Work required: In the records below, find the line that contains "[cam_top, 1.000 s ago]" and the line that contains "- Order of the", then retype exactly those two lines and every line between them.

Data records:

++++++++

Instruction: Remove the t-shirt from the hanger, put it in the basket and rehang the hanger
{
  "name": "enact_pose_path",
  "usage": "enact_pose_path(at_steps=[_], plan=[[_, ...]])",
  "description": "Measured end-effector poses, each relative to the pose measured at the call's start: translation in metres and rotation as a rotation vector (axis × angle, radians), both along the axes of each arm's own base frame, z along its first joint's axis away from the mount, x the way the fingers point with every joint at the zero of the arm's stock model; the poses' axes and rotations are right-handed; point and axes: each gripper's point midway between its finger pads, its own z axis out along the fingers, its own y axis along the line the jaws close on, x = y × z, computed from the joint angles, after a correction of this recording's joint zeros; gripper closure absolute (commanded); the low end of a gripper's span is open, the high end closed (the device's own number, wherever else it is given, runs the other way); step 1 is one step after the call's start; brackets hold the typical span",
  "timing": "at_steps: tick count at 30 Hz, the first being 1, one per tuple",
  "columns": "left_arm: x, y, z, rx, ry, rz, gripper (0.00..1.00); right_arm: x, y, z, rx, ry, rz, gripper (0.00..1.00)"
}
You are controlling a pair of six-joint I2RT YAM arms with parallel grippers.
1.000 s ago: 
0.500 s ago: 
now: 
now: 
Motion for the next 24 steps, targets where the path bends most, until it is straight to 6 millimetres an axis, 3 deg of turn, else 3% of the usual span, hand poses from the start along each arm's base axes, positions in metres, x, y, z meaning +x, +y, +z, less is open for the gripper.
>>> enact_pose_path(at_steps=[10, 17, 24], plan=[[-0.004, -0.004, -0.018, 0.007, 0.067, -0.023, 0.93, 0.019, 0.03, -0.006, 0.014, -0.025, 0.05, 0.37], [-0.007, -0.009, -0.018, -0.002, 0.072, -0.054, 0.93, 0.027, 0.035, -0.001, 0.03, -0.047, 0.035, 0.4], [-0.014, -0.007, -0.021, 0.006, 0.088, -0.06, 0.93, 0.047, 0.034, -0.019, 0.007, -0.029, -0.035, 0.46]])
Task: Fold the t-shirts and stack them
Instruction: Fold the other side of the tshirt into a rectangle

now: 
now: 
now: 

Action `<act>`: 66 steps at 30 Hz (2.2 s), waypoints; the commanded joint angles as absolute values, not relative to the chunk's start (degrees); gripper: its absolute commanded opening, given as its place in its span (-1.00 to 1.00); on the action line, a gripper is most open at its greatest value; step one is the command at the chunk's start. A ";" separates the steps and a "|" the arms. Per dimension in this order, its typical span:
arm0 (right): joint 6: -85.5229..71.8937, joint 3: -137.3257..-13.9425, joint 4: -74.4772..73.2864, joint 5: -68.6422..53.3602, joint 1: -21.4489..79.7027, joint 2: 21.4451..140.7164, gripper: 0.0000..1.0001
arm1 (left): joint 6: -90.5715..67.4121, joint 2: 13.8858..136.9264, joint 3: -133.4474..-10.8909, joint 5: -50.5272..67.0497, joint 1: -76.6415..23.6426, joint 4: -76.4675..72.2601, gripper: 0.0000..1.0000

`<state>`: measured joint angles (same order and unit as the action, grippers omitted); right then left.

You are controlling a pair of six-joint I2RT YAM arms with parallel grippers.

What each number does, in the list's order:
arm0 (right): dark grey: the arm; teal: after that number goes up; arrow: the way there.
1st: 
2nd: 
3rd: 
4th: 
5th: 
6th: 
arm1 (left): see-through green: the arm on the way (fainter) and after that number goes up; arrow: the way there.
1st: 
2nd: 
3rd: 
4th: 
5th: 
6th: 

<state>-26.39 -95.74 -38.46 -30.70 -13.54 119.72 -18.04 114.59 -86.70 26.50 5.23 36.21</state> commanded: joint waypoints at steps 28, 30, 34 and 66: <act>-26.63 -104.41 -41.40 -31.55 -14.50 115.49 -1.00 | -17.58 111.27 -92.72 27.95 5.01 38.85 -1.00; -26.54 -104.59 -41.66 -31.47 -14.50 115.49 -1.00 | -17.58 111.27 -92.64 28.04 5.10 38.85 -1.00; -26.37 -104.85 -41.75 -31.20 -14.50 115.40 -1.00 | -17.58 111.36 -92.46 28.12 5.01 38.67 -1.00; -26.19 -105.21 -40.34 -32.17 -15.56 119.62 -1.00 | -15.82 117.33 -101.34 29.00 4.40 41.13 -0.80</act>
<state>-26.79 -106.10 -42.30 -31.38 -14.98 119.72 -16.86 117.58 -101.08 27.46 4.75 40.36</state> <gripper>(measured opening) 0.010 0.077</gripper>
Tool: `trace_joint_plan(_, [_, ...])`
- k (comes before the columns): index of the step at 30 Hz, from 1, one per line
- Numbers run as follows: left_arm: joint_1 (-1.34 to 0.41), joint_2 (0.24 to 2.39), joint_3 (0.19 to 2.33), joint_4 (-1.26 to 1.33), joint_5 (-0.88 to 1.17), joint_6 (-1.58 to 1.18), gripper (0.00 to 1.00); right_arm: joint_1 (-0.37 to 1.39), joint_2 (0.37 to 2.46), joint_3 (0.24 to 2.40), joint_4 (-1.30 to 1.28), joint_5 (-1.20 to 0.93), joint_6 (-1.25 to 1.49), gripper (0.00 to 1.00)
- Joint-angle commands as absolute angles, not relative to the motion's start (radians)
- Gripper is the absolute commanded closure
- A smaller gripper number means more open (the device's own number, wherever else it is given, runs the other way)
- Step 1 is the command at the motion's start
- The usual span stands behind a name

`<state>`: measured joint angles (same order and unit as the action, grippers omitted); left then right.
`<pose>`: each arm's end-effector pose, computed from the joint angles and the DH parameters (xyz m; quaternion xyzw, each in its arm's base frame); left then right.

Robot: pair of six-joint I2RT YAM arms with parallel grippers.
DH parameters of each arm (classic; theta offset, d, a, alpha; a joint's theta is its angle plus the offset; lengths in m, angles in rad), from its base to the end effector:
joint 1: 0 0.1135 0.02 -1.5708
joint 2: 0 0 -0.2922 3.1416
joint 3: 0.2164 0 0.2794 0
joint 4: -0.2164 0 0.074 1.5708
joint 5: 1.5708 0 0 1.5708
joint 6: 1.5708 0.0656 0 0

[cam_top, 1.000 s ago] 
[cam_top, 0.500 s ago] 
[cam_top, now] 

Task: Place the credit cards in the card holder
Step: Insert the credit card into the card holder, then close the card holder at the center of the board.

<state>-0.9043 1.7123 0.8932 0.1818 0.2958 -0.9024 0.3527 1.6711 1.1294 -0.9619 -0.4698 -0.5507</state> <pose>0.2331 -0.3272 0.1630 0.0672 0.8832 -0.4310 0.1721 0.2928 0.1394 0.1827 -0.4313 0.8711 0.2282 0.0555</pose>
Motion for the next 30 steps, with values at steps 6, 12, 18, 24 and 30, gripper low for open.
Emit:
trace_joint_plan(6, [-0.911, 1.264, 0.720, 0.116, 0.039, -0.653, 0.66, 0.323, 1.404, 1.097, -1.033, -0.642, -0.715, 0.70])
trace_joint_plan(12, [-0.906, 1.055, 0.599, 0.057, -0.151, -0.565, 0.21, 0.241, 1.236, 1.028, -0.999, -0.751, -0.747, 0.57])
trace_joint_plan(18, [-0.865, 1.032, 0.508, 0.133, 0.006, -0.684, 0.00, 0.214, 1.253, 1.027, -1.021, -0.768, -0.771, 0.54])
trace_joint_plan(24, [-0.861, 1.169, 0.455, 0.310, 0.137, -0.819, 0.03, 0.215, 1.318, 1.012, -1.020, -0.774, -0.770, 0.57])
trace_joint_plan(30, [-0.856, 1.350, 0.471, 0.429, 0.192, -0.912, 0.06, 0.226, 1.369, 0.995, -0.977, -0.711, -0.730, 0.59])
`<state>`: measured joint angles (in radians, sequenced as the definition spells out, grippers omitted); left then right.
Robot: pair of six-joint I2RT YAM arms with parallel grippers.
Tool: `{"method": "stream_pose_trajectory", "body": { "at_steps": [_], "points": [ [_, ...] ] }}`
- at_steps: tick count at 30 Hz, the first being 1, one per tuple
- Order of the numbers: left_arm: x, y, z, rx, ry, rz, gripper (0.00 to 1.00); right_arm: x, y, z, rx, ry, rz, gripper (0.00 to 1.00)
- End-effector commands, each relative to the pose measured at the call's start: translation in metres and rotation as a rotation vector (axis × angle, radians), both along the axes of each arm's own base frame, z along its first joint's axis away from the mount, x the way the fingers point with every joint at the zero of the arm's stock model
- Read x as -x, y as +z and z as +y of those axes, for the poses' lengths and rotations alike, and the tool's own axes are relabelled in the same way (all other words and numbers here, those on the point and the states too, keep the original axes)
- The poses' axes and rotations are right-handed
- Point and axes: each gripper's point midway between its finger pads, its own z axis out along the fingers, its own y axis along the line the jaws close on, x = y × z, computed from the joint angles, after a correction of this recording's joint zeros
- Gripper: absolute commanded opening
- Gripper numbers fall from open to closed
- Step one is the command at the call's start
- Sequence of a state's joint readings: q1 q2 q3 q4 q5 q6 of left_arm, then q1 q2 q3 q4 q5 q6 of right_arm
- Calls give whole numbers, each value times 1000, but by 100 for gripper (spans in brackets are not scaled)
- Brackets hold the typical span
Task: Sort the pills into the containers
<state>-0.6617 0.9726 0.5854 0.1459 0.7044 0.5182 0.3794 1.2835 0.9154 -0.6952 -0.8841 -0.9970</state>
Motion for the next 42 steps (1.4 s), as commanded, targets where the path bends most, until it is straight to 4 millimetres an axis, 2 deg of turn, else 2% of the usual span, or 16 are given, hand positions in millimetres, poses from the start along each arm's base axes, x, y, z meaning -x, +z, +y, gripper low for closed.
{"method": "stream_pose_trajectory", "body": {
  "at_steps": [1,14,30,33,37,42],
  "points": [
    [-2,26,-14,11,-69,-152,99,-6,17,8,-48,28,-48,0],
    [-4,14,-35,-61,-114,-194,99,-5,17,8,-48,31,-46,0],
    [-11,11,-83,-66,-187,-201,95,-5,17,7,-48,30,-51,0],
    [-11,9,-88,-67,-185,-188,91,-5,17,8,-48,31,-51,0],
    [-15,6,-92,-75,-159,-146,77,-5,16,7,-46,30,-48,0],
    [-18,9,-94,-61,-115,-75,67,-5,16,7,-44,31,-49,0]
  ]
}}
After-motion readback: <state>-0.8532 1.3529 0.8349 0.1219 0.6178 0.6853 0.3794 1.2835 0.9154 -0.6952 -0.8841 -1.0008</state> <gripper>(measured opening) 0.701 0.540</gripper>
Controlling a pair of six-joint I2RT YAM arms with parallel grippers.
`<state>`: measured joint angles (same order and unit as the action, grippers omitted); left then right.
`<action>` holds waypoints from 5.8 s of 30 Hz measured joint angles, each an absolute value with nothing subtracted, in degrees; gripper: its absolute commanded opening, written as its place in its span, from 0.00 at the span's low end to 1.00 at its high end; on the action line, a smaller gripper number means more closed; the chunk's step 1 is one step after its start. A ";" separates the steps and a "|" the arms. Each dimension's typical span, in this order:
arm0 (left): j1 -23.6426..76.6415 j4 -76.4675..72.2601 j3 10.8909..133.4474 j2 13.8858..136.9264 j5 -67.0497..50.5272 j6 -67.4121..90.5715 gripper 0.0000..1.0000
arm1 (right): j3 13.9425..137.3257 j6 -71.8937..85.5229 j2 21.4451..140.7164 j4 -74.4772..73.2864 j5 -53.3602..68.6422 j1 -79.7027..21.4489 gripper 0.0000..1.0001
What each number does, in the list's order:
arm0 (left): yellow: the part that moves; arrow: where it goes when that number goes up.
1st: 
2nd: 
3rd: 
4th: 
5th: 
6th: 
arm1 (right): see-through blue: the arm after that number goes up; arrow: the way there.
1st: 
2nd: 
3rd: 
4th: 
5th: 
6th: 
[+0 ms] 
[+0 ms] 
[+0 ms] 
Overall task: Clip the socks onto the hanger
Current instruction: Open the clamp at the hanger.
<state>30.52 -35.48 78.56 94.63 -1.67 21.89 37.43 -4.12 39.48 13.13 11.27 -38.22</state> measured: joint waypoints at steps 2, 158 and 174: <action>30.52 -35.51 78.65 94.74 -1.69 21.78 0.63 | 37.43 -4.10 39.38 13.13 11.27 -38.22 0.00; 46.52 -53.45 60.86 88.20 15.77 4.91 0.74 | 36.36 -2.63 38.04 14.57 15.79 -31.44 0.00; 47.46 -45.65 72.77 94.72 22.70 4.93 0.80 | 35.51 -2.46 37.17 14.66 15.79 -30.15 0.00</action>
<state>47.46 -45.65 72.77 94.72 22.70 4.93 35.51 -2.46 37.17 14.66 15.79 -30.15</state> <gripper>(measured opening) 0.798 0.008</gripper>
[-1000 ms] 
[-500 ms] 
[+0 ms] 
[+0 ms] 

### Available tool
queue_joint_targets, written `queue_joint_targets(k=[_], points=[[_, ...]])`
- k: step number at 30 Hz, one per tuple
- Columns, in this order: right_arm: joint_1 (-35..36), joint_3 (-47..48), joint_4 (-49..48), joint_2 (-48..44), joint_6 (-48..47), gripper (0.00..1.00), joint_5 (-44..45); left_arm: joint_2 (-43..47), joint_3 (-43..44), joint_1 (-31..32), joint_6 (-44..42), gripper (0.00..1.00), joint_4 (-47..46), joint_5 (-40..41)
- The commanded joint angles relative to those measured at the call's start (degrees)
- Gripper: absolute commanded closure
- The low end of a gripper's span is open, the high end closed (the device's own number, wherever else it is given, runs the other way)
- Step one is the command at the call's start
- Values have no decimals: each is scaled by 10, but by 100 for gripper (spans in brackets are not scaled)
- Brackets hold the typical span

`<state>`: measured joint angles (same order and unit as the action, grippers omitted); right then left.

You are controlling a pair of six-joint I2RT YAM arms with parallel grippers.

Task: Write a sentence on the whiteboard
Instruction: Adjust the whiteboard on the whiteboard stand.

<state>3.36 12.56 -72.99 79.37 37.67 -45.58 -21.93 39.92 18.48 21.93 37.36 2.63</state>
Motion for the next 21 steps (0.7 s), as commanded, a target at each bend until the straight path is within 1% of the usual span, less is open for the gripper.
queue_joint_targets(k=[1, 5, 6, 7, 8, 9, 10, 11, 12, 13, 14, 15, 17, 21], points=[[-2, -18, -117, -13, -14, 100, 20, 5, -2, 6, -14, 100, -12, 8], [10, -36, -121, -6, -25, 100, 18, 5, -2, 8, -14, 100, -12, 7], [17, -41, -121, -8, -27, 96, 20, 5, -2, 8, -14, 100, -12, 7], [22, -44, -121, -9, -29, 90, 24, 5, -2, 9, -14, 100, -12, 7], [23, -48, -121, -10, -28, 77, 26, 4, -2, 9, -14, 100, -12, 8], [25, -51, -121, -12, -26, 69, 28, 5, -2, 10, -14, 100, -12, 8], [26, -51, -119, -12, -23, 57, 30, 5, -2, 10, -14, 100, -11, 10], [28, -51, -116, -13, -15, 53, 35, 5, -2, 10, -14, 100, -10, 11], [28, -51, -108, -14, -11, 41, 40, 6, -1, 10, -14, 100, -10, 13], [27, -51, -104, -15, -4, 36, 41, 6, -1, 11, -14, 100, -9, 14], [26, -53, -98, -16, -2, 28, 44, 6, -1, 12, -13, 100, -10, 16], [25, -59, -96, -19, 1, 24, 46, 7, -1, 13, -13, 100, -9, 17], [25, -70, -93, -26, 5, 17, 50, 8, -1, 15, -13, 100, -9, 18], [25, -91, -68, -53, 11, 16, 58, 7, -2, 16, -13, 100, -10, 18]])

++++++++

Task result:
[cam_top, 1.000 s ago] 
[cam_top, 0.500 s ago] 
[cam_top, now] 

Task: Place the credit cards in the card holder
Step: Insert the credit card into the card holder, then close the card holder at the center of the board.

<state>-0.9043 1.7123 0.8932 0.1818 0.2958 -0.9024 0.3527 1.6711 1.1294 -0.9619 -0.4698 -0.5507</state> <pose>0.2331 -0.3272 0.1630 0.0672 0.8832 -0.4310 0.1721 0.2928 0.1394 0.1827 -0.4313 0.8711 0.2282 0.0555</pose>
Motion for the next 30 steps, with values at steps 6, 12, 18, 24 and 30, gripper low for open.
Emit:
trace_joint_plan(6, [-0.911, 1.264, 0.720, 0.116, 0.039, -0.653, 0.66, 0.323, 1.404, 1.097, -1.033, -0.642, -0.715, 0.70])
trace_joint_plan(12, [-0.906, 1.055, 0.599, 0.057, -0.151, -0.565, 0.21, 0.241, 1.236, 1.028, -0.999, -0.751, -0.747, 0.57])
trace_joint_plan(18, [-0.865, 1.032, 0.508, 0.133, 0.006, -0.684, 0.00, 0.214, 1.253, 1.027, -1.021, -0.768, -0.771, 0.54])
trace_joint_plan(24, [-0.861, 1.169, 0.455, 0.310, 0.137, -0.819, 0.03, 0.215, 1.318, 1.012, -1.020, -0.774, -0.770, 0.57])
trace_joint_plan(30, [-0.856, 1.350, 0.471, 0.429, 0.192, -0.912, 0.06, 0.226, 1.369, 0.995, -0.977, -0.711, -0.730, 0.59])
`<state>`: measured joint angles (in radians, sequenced as the definition spells out, grippers omitted); left then right.
Robot: pair of six-joint I2RT YAM arms with parallel grippers.
Tool: `{"method": "stream_pose_trajectory", "body": { "at_steps": [_], "points": [ [_, ...] ] }}`
- at_steps: tick count at 30 Hz, the first being 1, one per tuple
- Order of the numbers: left_arm: x, y, z, rx, ry, rz, gripper (0.00 to 1.00); right_arm: x, y, z, rx, ry, rz, gripper (0.00 to 1.00)

The response is complete as it stands.